#### [What is expected]
Your task is to gather the lines below that hold the string "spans".

Items listed in a dataset
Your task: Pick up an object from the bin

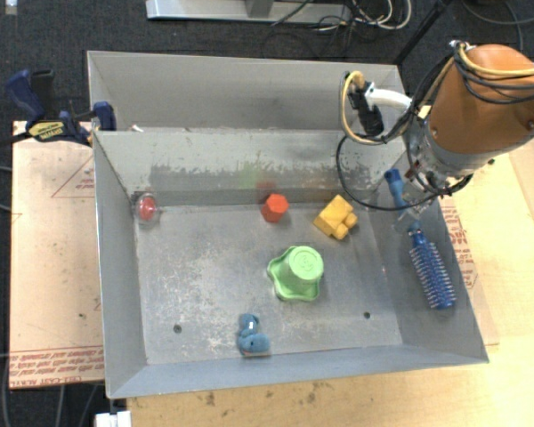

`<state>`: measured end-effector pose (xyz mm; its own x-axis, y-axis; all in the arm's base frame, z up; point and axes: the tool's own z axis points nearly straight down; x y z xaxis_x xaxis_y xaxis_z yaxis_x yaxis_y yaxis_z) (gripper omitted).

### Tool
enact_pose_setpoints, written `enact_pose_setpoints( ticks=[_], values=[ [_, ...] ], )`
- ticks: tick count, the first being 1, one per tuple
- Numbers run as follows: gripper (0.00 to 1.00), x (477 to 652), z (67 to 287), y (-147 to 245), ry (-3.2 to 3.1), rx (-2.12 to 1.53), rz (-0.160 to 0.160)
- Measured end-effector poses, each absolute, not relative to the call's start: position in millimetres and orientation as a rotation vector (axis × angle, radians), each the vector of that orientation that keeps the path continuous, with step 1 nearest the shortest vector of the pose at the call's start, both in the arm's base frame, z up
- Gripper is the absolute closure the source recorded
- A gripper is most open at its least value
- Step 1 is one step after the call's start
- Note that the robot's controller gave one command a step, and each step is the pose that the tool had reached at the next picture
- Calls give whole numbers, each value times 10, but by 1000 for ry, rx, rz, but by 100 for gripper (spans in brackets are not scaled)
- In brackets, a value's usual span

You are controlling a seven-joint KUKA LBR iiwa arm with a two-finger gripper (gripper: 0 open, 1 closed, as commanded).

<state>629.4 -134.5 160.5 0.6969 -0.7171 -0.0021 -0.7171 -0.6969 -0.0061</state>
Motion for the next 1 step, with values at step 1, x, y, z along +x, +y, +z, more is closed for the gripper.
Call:
enact_pose_setpoints(
  ticks=[1],
  values=[
    [100,6091,2315,-1314,1248,-2878,-6]
  ],
)
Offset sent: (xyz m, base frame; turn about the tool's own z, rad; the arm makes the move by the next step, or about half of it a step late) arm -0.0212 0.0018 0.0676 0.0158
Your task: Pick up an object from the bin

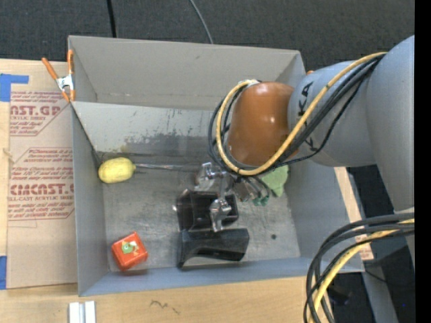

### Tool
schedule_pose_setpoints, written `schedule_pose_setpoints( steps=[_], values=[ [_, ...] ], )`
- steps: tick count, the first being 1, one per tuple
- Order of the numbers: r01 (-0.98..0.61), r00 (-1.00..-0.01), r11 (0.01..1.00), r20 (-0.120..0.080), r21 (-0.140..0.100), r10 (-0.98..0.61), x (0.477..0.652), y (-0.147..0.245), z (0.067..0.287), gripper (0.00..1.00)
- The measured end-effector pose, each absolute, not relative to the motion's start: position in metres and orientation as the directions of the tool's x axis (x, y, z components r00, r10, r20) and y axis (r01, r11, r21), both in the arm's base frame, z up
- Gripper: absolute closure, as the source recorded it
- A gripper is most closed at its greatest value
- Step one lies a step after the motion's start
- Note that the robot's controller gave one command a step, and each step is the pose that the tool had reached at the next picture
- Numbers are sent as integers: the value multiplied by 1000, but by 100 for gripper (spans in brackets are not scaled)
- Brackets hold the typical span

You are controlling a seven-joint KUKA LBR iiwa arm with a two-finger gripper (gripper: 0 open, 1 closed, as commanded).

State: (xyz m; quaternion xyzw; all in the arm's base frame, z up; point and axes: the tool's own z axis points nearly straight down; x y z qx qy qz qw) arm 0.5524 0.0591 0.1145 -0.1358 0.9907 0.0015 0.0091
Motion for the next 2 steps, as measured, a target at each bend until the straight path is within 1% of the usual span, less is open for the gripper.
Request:
schedule_pose_setpoints(
  steps=[2],
  values=[
    [-269,-963,963,-19,0,-269,552,59,115,100]
  ],
)
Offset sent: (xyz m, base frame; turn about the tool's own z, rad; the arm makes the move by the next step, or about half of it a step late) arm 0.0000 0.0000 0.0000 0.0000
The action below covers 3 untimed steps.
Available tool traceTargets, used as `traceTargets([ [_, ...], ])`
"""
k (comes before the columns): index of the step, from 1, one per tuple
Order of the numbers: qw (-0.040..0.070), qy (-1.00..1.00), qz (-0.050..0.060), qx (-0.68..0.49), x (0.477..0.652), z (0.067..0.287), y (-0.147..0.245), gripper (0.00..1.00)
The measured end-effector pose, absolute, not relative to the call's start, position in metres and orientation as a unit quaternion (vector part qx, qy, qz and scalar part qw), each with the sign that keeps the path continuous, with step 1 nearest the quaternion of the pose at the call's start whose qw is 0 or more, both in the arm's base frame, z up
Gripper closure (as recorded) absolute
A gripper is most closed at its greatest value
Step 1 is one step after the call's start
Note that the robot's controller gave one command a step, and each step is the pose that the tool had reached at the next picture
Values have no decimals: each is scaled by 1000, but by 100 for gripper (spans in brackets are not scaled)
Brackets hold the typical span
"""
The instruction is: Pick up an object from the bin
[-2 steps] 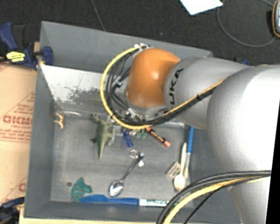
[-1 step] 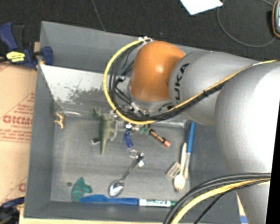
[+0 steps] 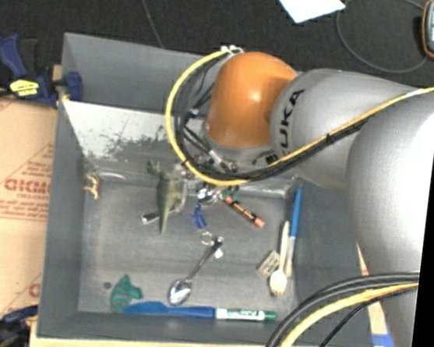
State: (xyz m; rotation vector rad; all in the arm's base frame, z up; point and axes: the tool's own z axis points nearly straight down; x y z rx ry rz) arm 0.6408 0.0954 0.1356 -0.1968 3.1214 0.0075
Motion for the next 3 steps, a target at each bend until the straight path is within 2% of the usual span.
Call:
traceTargets([
  [2,11,998,3,-62,643,167,95,100],
  [3,12,998,3,-62,643,168,95,100],
])
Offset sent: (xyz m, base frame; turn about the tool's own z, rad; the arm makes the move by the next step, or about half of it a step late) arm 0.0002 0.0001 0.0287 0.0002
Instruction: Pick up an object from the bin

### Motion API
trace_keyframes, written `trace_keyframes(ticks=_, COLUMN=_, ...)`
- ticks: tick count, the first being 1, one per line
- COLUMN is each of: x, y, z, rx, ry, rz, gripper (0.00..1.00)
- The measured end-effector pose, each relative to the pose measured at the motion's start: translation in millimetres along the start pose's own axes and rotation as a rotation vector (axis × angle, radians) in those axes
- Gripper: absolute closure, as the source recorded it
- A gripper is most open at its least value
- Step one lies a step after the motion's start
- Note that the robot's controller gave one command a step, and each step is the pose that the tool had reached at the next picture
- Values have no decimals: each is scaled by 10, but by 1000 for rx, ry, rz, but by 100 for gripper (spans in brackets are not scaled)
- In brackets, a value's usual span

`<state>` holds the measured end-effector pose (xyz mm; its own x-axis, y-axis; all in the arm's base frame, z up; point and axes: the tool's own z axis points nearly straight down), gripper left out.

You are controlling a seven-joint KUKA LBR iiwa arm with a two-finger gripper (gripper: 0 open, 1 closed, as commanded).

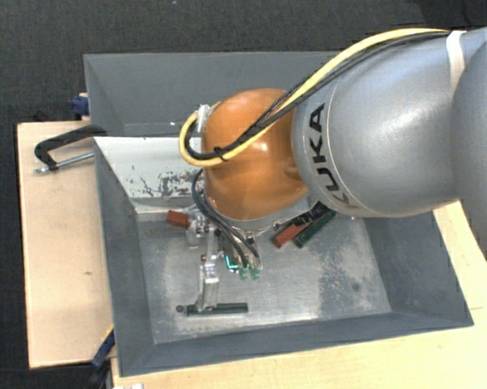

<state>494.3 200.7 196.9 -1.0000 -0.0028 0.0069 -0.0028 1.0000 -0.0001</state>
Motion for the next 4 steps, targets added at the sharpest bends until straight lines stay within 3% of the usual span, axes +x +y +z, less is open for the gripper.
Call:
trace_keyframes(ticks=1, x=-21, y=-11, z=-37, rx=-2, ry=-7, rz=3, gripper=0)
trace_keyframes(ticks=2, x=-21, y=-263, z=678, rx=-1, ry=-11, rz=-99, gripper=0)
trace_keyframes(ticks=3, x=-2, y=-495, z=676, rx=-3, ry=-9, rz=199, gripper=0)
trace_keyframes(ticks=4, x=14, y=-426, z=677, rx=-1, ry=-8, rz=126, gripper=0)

#### [Result]
- Calls give whole numbers, each value times 10, but by 1000 for ry, rx, rz, but by 100 for gripper (spans in brackets are not scaled)
- Numbers are sent as integers: the value multiplied by 1000, but by 100 for gripper (spans in brackets are not scaled)
Values have no decimals: each is scaled by 1000, but by 100 for gripper (spans in brackets are not scaled)
- Values have no decimals: each is scaled by 10, but by 1000 for rx, ry, rz, but by 100 for gripper (spans in brackets are not scaled)

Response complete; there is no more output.